The role of psychedelics in medicine and brain research – with Dr Rosas and Dr Timmermann
public in-person talk
How can psychedelics advance the study of consciousness and mental health?
Dr. Fernando Rosas - Lecturer in Computer Science and AI, University of Sussex; Research Fellow, Centre for Eudaimonia and Human Flourishing, University of Oxford; Honorary Research Fellow, Department of Brain Sciences, Imperial College London
Dr. Chris Timmermann - Postdoc researcher, Centre for Psychedelic Research; Director, Foundation for the Study of Human Consciousness, Imperial College London
What is human consciousness? How did it come to be? How is it related with the brain? What other creatures have it? While these questions have haunted mankind since early days, only recently it has been possible to begin to tackle them scientifically.
Psychedelics may provide valuable tools for us to probe into consciousness as they remarkably alter central features of the human experience without shutting it down. Furthermore, psychedelics are showing great promise in the treatment of mental health and the promotion of well-being.
This talk introduced the foundations of consciousness science, with an emphasis on the role played by the study of altered states induced by psychedelics. It described the state-of-the-art of the scientific understanding of the experience and neurobiology of psychedelics, and a revision of the preliminary evidence suggesting transversal clinical efficacy.

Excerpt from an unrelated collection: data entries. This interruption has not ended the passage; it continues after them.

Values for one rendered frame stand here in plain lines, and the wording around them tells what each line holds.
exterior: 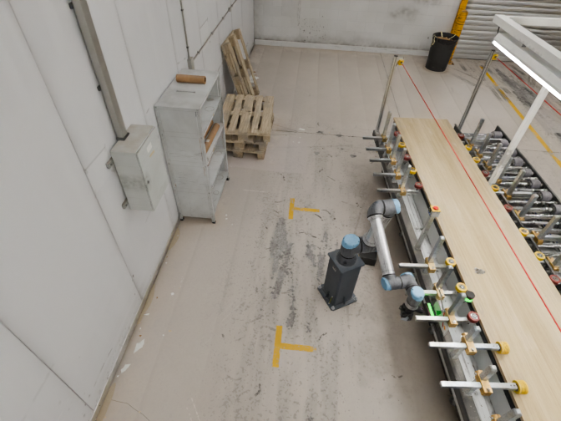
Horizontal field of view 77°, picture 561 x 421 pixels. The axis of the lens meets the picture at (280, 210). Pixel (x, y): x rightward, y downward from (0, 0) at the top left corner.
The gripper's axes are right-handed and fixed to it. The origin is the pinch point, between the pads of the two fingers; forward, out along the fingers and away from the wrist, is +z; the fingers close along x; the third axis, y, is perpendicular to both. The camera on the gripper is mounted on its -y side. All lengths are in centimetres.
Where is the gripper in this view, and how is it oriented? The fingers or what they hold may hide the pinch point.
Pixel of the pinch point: (406, 319)
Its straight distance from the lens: 288.5
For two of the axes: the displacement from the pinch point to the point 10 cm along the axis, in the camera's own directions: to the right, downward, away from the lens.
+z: -0.3, 7.2, 7.0
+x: -0.2, 7.0, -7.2
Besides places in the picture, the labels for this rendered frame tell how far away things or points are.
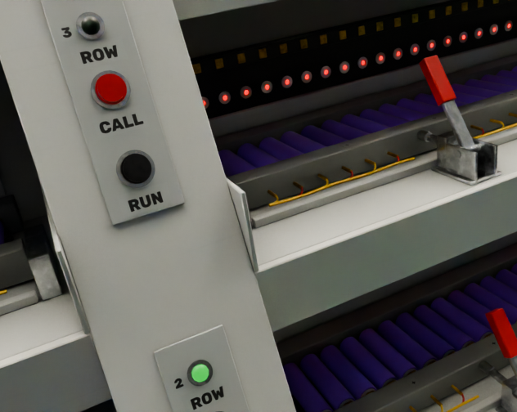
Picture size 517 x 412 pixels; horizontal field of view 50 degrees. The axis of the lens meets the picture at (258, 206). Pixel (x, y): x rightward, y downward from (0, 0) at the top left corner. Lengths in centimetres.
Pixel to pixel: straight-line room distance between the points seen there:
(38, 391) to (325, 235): 18
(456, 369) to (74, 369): 30
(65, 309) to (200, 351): 8
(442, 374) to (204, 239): 25
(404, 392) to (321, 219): 16
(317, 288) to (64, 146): 17
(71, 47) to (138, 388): 18
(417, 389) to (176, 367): 22
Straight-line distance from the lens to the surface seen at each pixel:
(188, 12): 34
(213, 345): 31
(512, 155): 45
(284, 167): 39
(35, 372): 31
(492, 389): 50
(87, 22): 31
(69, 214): 30
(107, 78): 30
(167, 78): 31
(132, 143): 30
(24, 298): 35
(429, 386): 47
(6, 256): 37
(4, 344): 32
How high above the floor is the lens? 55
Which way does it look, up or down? 5 degrees down
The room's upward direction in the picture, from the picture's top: 17 degrees counter-clockwise
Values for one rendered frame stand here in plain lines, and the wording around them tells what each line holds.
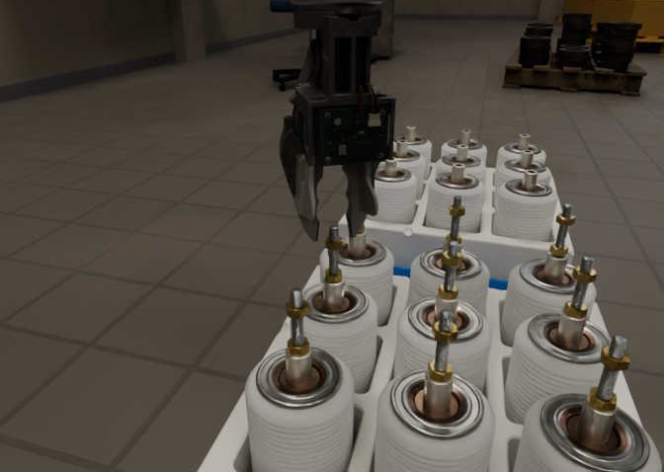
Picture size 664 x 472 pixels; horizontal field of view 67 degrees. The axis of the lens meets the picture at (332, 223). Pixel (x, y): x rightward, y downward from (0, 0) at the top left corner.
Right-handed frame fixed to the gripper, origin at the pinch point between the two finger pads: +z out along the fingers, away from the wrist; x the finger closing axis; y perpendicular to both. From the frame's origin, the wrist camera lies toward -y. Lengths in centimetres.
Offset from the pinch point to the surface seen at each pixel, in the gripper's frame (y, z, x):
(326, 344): 4.9, 11.1, -1.7
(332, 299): 1.6, 8.1, -0.3
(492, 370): 7.1, 16.4, 16.4
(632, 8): -371, -4, 364
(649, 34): -364, 17, 382
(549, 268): 1.6, 7.7, 25.4
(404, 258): -27.8, 21.7, 19.6
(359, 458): 14.6, 16.4, -1.0
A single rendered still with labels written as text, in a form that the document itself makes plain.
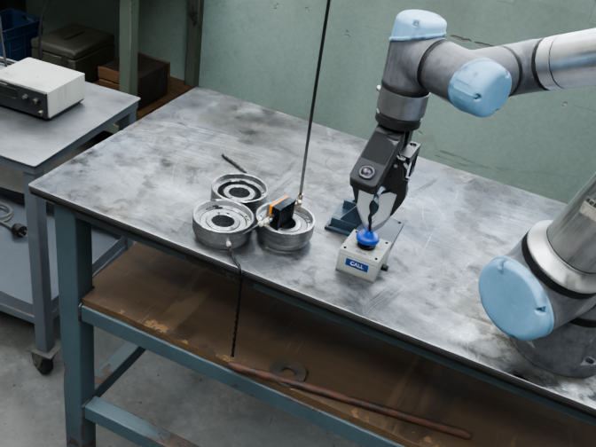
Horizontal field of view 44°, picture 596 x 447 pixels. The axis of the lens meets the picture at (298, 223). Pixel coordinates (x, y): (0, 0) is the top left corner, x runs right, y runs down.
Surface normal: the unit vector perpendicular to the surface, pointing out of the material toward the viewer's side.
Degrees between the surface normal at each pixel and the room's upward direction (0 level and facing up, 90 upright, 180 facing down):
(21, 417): 0
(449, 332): 0
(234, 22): 90
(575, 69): 108
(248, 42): 90
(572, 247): 93
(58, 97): 90
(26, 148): 0
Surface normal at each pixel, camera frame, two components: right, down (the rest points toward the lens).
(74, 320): -0.41, 0.45
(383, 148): -0.07, -0.48
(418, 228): 0.14, -0.83
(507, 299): -0.82, 0.33
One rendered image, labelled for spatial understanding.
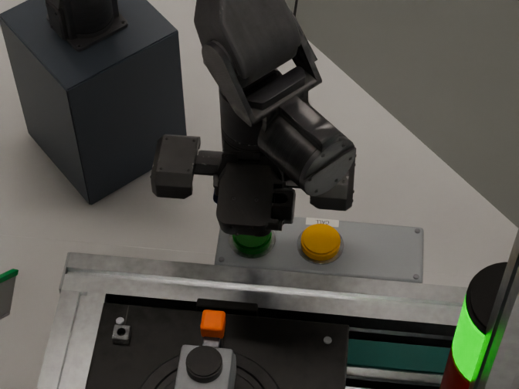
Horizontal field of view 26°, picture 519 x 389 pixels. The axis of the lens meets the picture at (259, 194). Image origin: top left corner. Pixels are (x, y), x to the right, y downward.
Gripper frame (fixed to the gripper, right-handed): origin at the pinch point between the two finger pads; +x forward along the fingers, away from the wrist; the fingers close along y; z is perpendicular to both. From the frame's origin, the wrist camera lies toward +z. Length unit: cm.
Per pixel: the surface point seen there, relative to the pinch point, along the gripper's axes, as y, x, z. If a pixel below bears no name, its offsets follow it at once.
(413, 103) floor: 24, 102, -107
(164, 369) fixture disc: -6.7, 4.1, 16.7
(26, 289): -25.2, 16.8, 1.6
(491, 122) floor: 41, 103, -103
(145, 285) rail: -10.4, 7.0, 6.0
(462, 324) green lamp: 15, -36, 34
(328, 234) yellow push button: 7.3, 5.9, -1.1
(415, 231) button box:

The Imperial Centre for Psychedelic Research builds on over a decade of pioneering work in this area carried out at Imperial College London, including a clinical trial that has kick-started global efforts to develop psilocybin therapy into a licensed treatment for depression. The launch of the new Centre for Psychedelic Research is a watershed moment in the renaissance of psychedelic research.
It focuses on two main research themes: the use of psychedelics in mental health care; and as tools to probe the brain’s basis of consciousness. It also investigates their potential for treating other conditions, including anorexia.
The Centre aims to develop a research clinic that could help to gather additional clinical evidence and become a prototype for the licensed psychedelic care facilities of the future. It represents a watershed moment for psychedelic science, symbolic of its now mainstream recognition. Psychedelics are set to have a major impact on neuroscience and psychiatry in the coming years, and the Centre operates at the forefront of one of the most exciting areas in medical science.